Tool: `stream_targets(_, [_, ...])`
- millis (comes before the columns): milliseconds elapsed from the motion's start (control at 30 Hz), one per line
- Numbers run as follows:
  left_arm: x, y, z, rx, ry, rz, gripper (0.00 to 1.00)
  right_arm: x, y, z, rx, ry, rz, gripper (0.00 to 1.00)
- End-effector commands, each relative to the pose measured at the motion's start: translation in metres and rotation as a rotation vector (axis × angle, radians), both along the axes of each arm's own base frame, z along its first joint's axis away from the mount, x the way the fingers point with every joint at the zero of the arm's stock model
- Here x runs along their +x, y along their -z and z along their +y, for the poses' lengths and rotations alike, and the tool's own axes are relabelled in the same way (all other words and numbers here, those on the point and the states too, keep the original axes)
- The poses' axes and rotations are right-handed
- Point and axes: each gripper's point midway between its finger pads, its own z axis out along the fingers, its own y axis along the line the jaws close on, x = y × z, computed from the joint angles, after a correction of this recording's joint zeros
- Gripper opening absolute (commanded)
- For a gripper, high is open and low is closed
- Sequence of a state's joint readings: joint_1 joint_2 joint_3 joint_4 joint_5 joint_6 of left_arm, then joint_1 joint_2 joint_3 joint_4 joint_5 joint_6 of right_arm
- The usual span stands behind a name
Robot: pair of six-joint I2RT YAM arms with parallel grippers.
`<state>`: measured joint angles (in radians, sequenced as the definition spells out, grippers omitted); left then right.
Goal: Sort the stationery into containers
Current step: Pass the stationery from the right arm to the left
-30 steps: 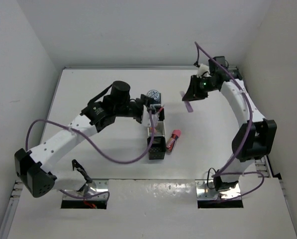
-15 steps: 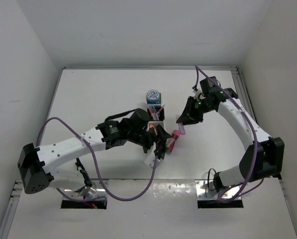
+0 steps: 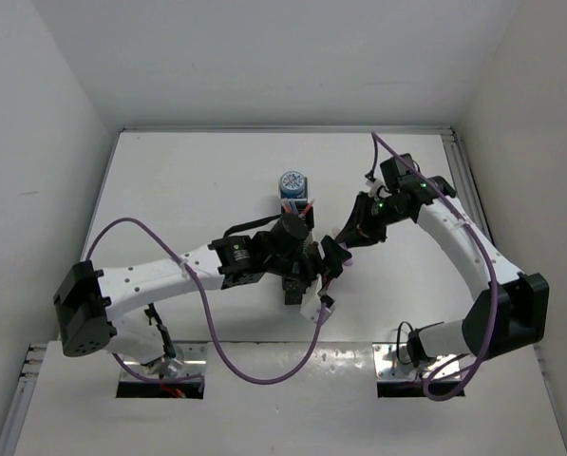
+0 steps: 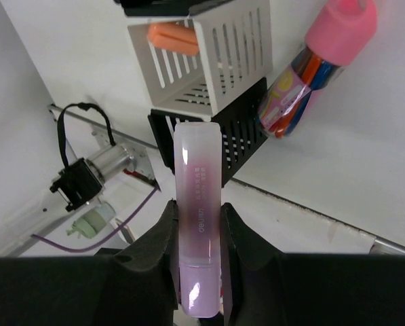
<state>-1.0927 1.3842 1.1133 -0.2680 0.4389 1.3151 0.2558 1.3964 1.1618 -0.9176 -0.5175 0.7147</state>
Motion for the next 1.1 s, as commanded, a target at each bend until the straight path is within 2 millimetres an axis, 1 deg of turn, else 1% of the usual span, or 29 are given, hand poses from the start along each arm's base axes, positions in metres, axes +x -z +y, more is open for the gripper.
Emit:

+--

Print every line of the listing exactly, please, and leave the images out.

**ANSWER BOX:**
Tool: `stream_targets(_, [_, ...])`
- millis (comes before the columns): milliseconds elapsed from the motion's start (control at 30 Hz), one per line
- Numbers run as follows:
  left_arm: x, y, z, rx, ry, rz, gripper (0.00 to 1.00)
  right_arm: x, y, z, rx, ry, rz, gripper (0.00 to 1.00)
- End-effector commands, each relative to the pose measured at the motion's start: translation in metres and rotation as a rotation vector (axis × angle, radians), both along the axes of each arm's own base frame, z along its first joint's axis away from the mount, x the way the fingers point with every joint at the zero of the arm's stock model
- Here x runs along their +x, y along their -z and z along their +y, for the poses' lengths and rotations alike, and the tool's own axes are relabelled in the same way (all other words and numbers here, those on the point and the states too, keep the original axes)
- The poses' axes and rotations are right-handed
- Point and axes: each gripper's point midway between its finger pads, its own z axis out along the fingers, its own y axis along the line the jaws close on, x = y × z, computed from the joint angles, after a correction of this recording's joint zeros
- Gripper opening absolute (commanded)
- For a gripper, high is open and low is closed
- Sequence of a state's joint readings: joint_1 joint_2 joint_3 joint_4 joint_5 joint_6 of left_arm, then joint_1 joint_2 joint_3 joint_4 joint_5 joint_6 of right_arm
- The usual span stands behind a name
Robot: pair of six-joint I2RT YAM arms with parallel grippers.
`<state>`: measured joint angles (in radians, sequenced as the definition spells out, grippers omitted); left then right.
Goal: Sort the stationery into containers
Current step: Pass the stationery from the right arm to the left
-30 steps: 
-15 steps: 
+0 steps: 
+0 steps: 
<state>-1.0927 1.3842 1.1133 -0.2680 0.4389 1.3151 0.2558 1.3964 1.1618 -0.9176 -0.5175 0.7147</state>
Motion for the next 1.1 s, as commanded, a target at each bend until the straight path is within 2 millimetres an axis, 1 deg of turn, else 1% of the usual span, or 29 are given, hand poses from the start along each arm's base axes, positions in metres, axes +x -z +y, more is open for the gripper.
Emit:

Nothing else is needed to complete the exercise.